◆ WORK ITEM ◆
Copy word for word, please, the lines of the entries below running from the one containing "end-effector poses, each" to the one containing "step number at", both ends included.

Start of Block

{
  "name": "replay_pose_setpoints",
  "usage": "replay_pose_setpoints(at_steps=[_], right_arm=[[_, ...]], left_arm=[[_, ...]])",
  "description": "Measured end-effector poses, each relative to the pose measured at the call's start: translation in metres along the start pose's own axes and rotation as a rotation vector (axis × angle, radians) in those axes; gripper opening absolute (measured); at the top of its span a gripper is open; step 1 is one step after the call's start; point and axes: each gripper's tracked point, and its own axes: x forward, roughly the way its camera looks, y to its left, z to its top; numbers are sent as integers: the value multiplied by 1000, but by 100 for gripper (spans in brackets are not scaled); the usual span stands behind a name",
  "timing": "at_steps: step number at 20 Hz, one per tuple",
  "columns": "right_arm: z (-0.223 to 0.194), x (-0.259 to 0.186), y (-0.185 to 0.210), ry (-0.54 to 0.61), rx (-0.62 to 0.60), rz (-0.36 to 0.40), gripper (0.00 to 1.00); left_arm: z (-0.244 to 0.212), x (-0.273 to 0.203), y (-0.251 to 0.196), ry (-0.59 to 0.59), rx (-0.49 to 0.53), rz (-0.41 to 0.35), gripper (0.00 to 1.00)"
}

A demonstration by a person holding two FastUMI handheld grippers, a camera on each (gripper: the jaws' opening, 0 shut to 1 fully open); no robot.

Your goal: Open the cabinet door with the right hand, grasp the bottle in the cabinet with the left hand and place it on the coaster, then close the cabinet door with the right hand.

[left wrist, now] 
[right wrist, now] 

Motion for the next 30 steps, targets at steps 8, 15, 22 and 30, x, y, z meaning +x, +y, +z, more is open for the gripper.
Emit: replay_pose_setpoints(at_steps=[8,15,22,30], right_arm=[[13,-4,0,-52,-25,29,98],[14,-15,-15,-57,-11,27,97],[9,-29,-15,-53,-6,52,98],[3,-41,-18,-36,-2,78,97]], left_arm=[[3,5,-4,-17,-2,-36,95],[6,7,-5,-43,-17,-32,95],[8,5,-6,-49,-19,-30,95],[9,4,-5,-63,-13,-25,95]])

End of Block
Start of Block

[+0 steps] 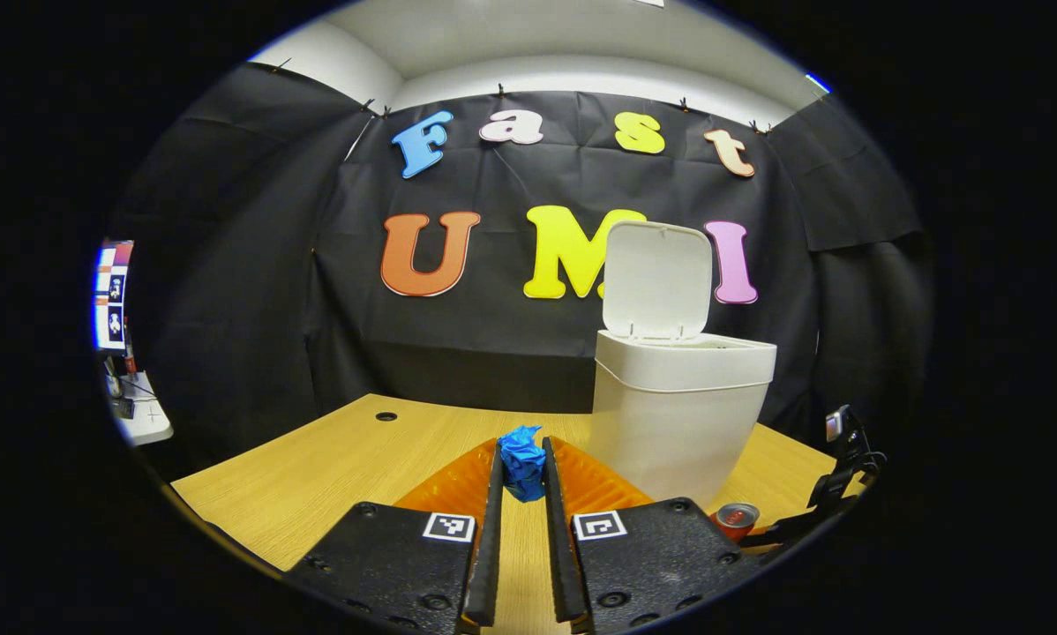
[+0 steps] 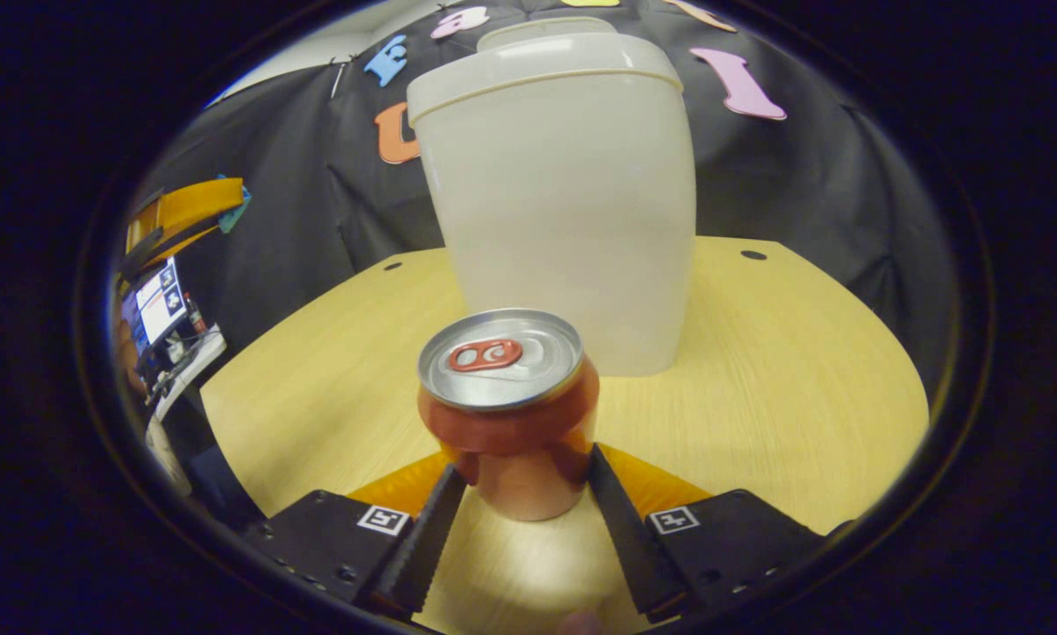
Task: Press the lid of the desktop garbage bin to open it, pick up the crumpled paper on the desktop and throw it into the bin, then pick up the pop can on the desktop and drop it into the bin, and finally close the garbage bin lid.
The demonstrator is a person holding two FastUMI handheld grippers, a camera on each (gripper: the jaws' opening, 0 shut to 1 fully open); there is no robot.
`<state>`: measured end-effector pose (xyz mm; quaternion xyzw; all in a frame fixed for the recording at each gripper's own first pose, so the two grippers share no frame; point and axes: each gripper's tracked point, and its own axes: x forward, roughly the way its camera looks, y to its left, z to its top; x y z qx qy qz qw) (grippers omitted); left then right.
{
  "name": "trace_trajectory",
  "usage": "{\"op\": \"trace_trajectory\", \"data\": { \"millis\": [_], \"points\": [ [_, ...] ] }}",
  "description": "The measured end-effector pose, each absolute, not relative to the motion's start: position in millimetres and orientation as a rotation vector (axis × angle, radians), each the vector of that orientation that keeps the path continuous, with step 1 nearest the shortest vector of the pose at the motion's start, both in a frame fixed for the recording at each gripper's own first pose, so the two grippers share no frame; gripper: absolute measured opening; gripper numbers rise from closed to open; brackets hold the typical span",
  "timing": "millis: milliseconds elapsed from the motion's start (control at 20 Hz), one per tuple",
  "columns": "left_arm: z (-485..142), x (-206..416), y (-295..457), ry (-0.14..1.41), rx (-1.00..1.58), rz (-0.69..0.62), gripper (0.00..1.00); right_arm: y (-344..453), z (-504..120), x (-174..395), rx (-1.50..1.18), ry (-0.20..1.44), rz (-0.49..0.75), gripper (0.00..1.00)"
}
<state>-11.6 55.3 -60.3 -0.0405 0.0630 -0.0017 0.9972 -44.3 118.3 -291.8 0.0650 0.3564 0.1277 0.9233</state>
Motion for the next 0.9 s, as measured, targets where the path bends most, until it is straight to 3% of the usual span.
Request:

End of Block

◆ YOUR RESPONSE ◆
  "description": "Measured end-effector poses, each relative to the pose measured at the call's start: translation in metres along the start pose's own axes and rotation as a rotation vector (axis × angle, radians) in those axes; gripper opening absolute (measured); at the top of its span a gripper is open; step 1 is one step after the call's start; point and axes: each gripper's tracked point, and its own axes: x forward, roughly the way its camera looks, y to its left, z to its top; numbers are sent as integers: the value multiplied by 1000, but by 100 for gripper (spans in brackets are not scaled); the usual span stands behind a name",
  "timing": "at_steps: step number at 20 Hz, one per tuple",

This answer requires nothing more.